▶ [GOAL OF THE EXERCISE]:
Return every entry exactly. Leave nothing out.

▶ [SUPPLIED MATERIAL]:
■ ■ ■ ■ ■

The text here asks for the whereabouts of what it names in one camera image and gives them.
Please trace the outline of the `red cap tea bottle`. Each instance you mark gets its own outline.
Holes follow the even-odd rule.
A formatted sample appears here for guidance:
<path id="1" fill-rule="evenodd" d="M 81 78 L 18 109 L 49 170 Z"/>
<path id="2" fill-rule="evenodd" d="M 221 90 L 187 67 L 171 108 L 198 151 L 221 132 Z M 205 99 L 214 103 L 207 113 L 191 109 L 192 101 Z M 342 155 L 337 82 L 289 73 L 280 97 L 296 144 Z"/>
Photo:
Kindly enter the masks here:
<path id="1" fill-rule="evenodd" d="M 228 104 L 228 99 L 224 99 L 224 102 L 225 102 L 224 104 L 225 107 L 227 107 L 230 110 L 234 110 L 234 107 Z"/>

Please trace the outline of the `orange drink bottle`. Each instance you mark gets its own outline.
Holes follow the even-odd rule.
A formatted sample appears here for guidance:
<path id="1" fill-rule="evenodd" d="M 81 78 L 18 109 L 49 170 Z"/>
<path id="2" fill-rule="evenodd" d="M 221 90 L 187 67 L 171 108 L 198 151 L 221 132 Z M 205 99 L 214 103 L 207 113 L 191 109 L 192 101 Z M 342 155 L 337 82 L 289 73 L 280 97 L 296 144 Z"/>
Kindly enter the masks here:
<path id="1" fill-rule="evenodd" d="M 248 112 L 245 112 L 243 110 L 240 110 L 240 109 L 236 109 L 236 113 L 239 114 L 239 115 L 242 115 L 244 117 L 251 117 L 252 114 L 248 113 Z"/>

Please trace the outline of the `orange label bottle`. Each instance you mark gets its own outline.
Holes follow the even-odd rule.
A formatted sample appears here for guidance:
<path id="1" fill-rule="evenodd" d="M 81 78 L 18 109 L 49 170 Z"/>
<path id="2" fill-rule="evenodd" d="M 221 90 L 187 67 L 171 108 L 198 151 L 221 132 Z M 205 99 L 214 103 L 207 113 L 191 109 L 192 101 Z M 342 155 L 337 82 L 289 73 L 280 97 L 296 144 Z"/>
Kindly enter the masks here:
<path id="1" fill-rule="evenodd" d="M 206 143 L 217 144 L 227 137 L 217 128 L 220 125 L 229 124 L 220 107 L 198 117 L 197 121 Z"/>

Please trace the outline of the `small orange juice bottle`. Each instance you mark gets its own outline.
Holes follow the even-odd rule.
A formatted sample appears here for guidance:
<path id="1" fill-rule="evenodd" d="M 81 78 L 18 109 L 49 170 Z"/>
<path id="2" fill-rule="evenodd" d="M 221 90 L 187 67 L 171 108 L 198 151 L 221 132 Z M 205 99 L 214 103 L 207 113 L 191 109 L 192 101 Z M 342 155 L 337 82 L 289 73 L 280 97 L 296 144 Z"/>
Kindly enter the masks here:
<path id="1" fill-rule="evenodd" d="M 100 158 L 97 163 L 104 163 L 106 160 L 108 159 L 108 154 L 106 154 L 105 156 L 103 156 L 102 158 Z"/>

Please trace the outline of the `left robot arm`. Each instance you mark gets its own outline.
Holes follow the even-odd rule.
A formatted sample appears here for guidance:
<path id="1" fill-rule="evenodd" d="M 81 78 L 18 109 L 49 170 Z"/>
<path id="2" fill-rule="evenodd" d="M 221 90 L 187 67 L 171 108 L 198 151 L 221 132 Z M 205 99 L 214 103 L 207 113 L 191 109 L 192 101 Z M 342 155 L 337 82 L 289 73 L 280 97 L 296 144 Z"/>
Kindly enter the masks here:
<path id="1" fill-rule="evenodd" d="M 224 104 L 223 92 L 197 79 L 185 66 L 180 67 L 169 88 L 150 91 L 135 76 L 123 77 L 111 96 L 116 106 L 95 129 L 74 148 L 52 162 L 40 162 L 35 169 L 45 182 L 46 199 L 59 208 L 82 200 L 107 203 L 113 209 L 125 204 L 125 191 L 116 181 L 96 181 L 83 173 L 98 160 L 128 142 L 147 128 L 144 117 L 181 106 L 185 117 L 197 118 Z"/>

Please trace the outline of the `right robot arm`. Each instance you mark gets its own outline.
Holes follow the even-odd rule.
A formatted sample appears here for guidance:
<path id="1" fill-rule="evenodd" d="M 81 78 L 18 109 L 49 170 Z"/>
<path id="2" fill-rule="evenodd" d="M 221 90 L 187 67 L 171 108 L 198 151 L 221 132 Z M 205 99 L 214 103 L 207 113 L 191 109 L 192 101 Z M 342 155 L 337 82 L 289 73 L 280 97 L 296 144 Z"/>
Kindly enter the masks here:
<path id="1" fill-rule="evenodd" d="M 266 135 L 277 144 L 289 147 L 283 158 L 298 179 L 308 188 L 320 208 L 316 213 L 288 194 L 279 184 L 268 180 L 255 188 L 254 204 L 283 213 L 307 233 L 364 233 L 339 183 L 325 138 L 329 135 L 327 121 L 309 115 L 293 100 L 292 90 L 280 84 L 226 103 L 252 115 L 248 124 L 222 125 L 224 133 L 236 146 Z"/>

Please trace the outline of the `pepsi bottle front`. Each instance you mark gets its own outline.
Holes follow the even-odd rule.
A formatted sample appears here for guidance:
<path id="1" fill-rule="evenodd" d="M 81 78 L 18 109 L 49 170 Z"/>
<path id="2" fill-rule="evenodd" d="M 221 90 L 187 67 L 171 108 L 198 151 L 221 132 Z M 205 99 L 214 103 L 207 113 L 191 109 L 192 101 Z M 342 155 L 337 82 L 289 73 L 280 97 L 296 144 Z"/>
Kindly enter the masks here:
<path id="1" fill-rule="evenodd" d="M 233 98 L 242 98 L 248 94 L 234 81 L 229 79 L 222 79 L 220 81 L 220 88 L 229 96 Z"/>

■ ■ ■ ■ ■

▶ [OUTPUT BELOW]:
The text here asks for the whereabouts of what it names in one camera image and gives them.
Please trace the outline of the `red cap tea bottle`. Each instance you mark gets its own outline.
Holes follow the even-odd rule.
A formatted sample appears here for guidance:
<path id="1" fill-rule="evenodd" d="M 81 78 L 18 109 L 49 170 Z"/>
<path id="2" fill-rule="evenodd" d="M 221 90 L 187 67 L 171 108 L 198 151 L 221 132 Z M 205 99 L 214 103 L 207 113 L 191 109 L 192 101 Z M 342 155 L 337 82 L 289 73 L 280 97 L 296 144 Z"/>
Photo:
Kindly enter the masks here:
<path id="1" fill-rule="evenodd" d="M 228 104 L 228 99 L 224 99 L 224 102 L 225 102 L 224 104 L 225 107 L 227 107 L 230 110 L 234 110 L 234 107 Z"/>

Please trace the outline of the `orange drink bottle`. Each instance you mark gets its own outline.
Holes follow the even-odd rule.
A formatted sample appears here for guidance:
<path id="1" fill-rule="evenodd" d="M 81 78 L 18 109 L 49 170 Z"/>
<path id="2" fill-rule="evenodd" d="M 221 90 L 187 67 L 171 108 L 198 151 L 221 132 Z M 205 99 L 214 103 L 207 113 L 191 109 L 192 101 Z M 342 155 L 337 82 L 289 73 L 280 97 L 296 144 Z"/>
Kindly enter the masks here:
<path id="1" fill-rule="evenodd" d="M 248 112 L 245 112 L 243 110 L 240 110 L 240 109 L 236 109 L 236 113 L 239 114 L 239 115 L 242 115 L 244 117 L 251 117 L 252 114 L 248 113 Z"/>

Please trace the outline of the `orange label bottle`. Each instance you mark gets its own outline.
Holes follow the even-odd rule.
A formatted sample appears here for guidance:
<path id="1" fill-rule="evenodd" d="M 81 78 L 18 109 L 49 170 Z"/>
<path id="2" fill-rule="evenodd" d="M 221 90 L 187 67 L 171 108 L 198 151 L 221 132 Z M 205 99 L 214 103 L 207 113 L 191 109 L 192 101 Z M 342 155 L 337 82 L 289 73 L 280 97 L 296 144 Z"/>
Kindly enter the masks here:
<path id="1" fill-rule="evenodd" d="M 206 143 L 217 144 L 227 137 L 217 128 L 220 125 L 229 124 L 220 107 L 198 117 L 197 121 Z"/>

Please trace the outline of the `small orange juice bottle`. Each instance you mark gets its own outline.
Holes follow the even-odd rule.
A formatted sample appears here for guidance:
<path id="1" fill-rule="evenodd" d="M 81 78 L 18 109 L 49 170 Z"/>
<path id="2" fill-rule="evenodd" d="M 221 90 L 187 67 L 171 108 L 198 151 L 221 132 Z M 205 99 L 214 103 L 207 113 L 191 109 L 192 101 Z M 342 155 L 337 82 L 289 73 L 280 97 L 296 144 Z"/>
Kindly enter the masks here:
<path id="1" fill-rule="evenodd" d="M 100 158 L 97 163 L 104 163 L 106 160 L 108 159 L 108 154 L 106 154 L 105 156 L 103 156 L 102 158 Z"/>

Please trace the outline of the `left robot arm`. Each instance you mark gets its own outline.
Holes follow the even-odd rule.
A formatted sample appears here for guidance:
<path id="1" fill-rule="evenodd" d="M 81 78 L 18 109 L 49 170 Z"/>
<path id="2" fill-rule="evenodd" d="M 221 90 L 187 67 L 171 108 L 198 151 L 221 132 Z M 205 99 L 214 103 L 207 113 L 191 109 L 192 101 Z M 342 155 L 337 82 L 289 73 L 280 97 L 296 144 Z"/>
Kindly enter the masks here:
<path id="1" fill-rule="evenodd" d="M 224 104 L 223 92 L 197 79 L 185 66 L 180 67 L 169 88 L 150 91 L 135 76 L 123 77 L 111 96 L 116 106 L 95 129 L 74 148 L 52 162 L 40 162 L 35 169 L 45 182 L 46 199 L 59 208 L 82 200 L 107 203 L 113 209 L 125 204 L 125 191 L 116 181 L 96 181 L 83 173 L 98 160 L 128 142 L 147 128 L 144 117 L 181 106 L 185 117 L 197 118 Z"/>

Please trace the outline of the `right robot arm`. Each instance you mark gets its own outline.
Holes follow the even-odd rule.
A formatted sample appears here for guidance:
<path id="1" fill-rule="evenodd" d="M 81 78 L 18 109 L 49 170 Z"/>
<path id="2" fill-rule="evenodd" d="M 221 90 L 187 67 L 171 108 L 198 151 L 221 132 Z M 205 99 L 214 103 L 207 113 L 191 109 L 192 101 Z M 342 155 L 337 82 L 289 73 L 280 97 L 296 144 Z"/>
Kindly enter the masks here:
<path id="1" fill-rule="evenodd" d="M 266 135 L 277 144 L 289 147 L 283 158 L 298 179 L 308 188 L 320 208 L 316 213 L 288 194 L 279 184 L 268 180 L 255 188 L 254 204 L 283 213 L 307 233 L 364 233 L 339 183 L 325 138 L 329 135 L 327 121 L 309 115 L 293 100 L 292 90 L 280 84 L 226 103 L 252 115 L 248 124 L 222 125 L 224 133 L 236 146 Z"/>

Please trace the outline of the `pepsi bottle front`. Each instance you mark gets its own outline.
Holes follow the even-odd rule.
A formatted sample appears here for guidance:
<path id="1" fill-rule="evenodd" d="M 81 78 L 18 109 L 49 170 Z"/>
<path id="2" fill-rule="evenodd" d="M 221 90 L 187 67 L 171 108 L 198 151 L 221 132 Z M 205 99 L 214 103 L 207 113 L 191 109 L 192 101 Z M 342 155 L 337 82 L 289 73 L 280 97 L 296 144 Z"/>
Kindly enter the masks here:
<path id="1" fill-rule="evenodd" d="M 233 98 L 242 98 L 248 94 L 234 81 L 229 79 L 222 79 L 220 81 L 220 88 L 229 96 Z"/>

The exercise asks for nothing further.